XRay: functionId=2 type=0.
In fB()
XRay: functionId=2 type=1.
XRay: functionId=1 type=0.
XRay: functionId=1 type=1.
In fC()
Unpatching...
In fA()
In fB()
In fC()

So for function fC() the exit sled seems to be called too much before function exit: before printing In fC().
Debugging shows that the above happens because printf from fC is also called as a tail call. So first the exit sled of fC is executed, and only then printf is jumped into. So it seems we can't do anything about this with the current approach (i.e. within the simplification described in https://reviews.llvm.org/D23988 ).

Diff Detail

Repository
rL LLVM

Event Timeline

rSerge updated this revision to Diff 72832.Sep 28 2016, 8:45 AM
rSerge retitled this revision from to [XRay] Support for for tail calls for ARM no-Thumb.
rSerge updated this object.
rSerge added reviewers: dberris, rnk, sanjoy, echristo.
rSerge added subscribers: llvm-commits, iid_iunknown.
sanjoy resigned from this revision.Sep 30 2016, 12:10 PM
sanjoy removed a reviewer: sanjoy.

I don't think I'm qualified to review this patch, getting it out of my queue.

dberris requested changes to this revision.Oct 4 2016, 10:07 PM
dberris edited edge metadata.

Why is this doing something different from the x86_64 implementation? We'd like to be able to, in the future, define different semantics from a tail exit, which means we need to distinguish the kind of exit is happening (tail call is just one, another is for exceptions, etc.) and this makes the arm implementation semantically different.

This revision now requires changes to proceed.Oct 4 2016, 10:07 PM

As I understood, x86_64 implementation for the tail calls reuses the trampoline of function exit tracing, but normal function exit tracing jumps into the trampoline, while tail call tracing calls the exit trampoline as a function. Because on ARM normal function exit tracing already calls the exit trampoline as a function, there was no need for additional switching between jump and call instruction in the patch. Thus for ARM, to reproduce the same functionality as for x86_64, it was sufficient to check whether the instruction is a tail call.

As I understood, x86_64 implementation for the tail calls reuses the trampoline of function exit tracing, but normal function exit tracing jumps into the trampoline, while tail call tracing calls the exit trampoline as a function. Because on ARM normal function exit tracing already calls the exit trampoline as a function, there was no need for additional switching between jump and call instruction in the patch. Thus for ARM, to reproduce the same functionality as for x86_64, it was sufficient to check whether the instruction is a tail call.

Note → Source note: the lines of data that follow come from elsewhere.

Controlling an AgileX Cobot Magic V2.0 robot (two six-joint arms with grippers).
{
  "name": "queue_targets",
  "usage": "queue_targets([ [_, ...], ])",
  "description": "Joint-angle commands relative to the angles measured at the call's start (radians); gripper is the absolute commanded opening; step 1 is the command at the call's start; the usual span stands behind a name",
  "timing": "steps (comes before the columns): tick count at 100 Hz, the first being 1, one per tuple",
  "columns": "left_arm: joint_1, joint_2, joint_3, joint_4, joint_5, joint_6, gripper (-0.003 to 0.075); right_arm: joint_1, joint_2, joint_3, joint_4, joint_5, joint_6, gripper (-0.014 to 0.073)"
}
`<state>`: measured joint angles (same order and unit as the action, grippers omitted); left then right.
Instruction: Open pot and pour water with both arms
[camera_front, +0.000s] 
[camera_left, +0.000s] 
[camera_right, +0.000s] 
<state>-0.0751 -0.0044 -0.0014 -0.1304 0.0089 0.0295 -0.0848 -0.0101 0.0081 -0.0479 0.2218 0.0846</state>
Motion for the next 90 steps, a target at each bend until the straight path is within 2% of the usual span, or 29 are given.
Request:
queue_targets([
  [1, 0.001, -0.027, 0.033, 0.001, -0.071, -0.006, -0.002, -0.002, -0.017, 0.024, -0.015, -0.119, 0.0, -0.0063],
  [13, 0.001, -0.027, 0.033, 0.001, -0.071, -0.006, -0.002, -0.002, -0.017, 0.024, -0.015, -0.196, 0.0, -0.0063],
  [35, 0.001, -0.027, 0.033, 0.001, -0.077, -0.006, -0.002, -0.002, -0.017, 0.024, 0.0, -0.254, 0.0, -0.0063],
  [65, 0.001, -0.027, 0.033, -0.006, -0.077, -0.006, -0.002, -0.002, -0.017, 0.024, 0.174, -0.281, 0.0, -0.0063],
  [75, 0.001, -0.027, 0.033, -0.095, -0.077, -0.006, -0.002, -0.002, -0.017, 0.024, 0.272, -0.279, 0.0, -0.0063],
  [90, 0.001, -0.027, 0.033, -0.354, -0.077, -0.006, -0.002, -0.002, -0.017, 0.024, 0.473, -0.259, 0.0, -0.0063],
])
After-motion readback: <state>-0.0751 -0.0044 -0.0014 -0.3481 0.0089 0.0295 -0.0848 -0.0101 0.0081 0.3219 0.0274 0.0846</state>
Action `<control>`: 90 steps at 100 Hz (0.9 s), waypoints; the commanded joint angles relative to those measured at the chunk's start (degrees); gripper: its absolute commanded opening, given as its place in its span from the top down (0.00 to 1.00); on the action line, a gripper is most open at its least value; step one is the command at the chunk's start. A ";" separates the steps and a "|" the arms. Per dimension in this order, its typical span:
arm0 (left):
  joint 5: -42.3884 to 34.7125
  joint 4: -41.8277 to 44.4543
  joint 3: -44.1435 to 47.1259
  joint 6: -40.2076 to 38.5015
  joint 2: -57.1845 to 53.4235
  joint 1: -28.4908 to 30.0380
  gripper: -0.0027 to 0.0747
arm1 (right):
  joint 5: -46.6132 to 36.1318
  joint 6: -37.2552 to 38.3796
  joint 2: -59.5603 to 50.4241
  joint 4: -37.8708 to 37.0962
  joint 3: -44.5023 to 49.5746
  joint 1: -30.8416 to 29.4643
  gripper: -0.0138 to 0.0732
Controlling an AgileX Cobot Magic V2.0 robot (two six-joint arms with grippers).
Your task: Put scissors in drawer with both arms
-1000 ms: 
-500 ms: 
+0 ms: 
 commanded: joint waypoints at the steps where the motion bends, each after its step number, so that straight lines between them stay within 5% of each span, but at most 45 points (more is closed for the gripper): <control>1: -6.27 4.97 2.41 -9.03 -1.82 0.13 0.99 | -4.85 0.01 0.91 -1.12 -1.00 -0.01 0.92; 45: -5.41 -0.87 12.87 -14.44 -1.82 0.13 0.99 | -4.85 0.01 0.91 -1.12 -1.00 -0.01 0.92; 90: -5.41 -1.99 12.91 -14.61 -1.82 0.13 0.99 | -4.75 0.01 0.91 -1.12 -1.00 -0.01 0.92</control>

This doesn't identify whether an exit is a tail call exit though (from the instrumentation map perspective), which will cause the runtime to treat it like a normal exit. This is the current state as a transitional point to when we change the entry type being passed onto the logging function, to differentiate between normal exits and tail exits. The point of the change in X86 is to make this transition staged, instead of abrupt -- lay down the sleds, differentiate them in the instrumentation map, and then later on handle the tail calls differently.

rSerge updated this revision to Diff 74768.Oct 15 2016, 3:50 AM
rSerge edited edge metadata.

Implemented more staging for the real tail call implementation.

dberris accepted this revision.Oct 16 2016, 10:20 PM
dberris edited edge metadata.

Thanks @rSerge -- let me know if you want me to submit on your behalf again (or if you've already gotten repository write access). :)

This revision is now accepted and ready to land.Oct 16 2016, 10:20 PM

Thanks @rSerge -- let me know if you want me to submit on your behalf again (or if you've already gotten repository write access). :)

@dberris , yes, please deliver it to mainline. I haven't yet got the write access.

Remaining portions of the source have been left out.